** Opening Data block **
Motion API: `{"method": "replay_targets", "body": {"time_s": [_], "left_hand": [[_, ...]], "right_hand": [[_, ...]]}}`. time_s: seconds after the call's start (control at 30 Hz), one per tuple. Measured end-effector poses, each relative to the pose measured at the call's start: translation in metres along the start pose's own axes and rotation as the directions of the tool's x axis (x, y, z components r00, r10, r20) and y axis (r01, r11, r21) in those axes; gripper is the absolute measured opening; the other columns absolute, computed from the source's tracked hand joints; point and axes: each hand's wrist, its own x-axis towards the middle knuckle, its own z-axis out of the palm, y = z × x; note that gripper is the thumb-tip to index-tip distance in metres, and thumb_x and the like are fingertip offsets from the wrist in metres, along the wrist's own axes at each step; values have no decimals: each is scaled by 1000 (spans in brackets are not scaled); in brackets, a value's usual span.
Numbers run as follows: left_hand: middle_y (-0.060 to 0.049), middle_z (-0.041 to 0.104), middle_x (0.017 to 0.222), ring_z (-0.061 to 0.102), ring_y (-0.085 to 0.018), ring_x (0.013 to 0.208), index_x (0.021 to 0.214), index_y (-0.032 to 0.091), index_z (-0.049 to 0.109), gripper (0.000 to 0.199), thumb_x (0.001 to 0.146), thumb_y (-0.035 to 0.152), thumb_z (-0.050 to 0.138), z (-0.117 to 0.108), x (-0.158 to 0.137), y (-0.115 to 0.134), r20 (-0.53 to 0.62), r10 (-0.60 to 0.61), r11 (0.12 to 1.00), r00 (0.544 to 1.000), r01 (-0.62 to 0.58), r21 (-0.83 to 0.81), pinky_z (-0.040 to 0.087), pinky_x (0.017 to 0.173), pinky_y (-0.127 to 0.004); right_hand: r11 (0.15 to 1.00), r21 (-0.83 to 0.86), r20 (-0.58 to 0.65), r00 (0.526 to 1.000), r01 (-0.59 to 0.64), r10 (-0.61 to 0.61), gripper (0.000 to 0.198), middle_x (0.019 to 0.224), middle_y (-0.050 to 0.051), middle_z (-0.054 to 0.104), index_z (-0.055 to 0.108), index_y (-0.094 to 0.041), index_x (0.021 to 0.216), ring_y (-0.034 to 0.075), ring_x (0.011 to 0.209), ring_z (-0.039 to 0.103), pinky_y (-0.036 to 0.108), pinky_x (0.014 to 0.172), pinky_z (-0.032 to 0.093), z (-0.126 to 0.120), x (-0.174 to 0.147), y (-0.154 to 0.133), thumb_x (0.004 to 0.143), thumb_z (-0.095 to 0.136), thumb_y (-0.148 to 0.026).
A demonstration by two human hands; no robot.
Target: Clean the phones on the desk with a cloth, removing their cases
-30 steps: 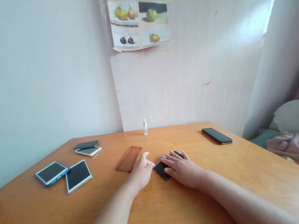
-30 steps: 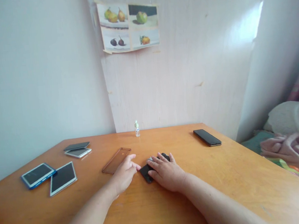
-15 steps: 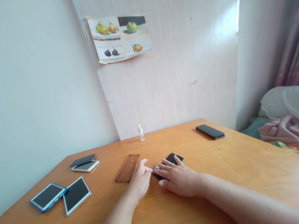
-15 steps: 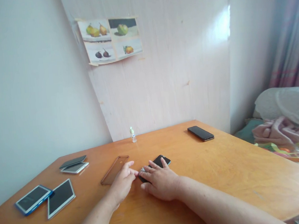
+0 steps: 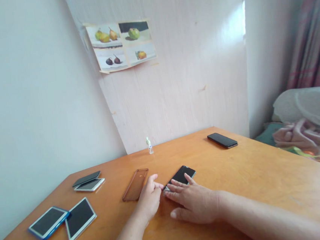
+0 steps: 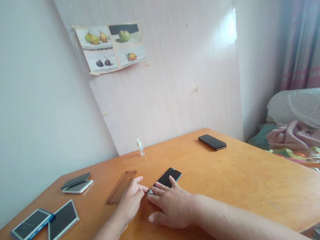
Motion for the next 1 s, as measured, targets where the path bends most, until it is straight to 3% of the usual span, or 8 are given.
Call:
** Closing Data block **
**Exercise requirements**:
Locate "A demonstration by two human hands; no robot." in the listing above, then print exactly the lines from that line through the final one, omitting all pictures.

**Expected answer**:
A demonstration by two human hands; no robot.
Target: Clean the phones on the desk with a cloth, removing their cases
-30 steps: 
-30 steps: 
-15 steps: 
-15 steps: 
+0 steps: 
+0 steps: 
Motion for the next 1 s, as measured, targets where the path bends most, until it is straight to 3% of the usual span, or 8 are given.
Call:

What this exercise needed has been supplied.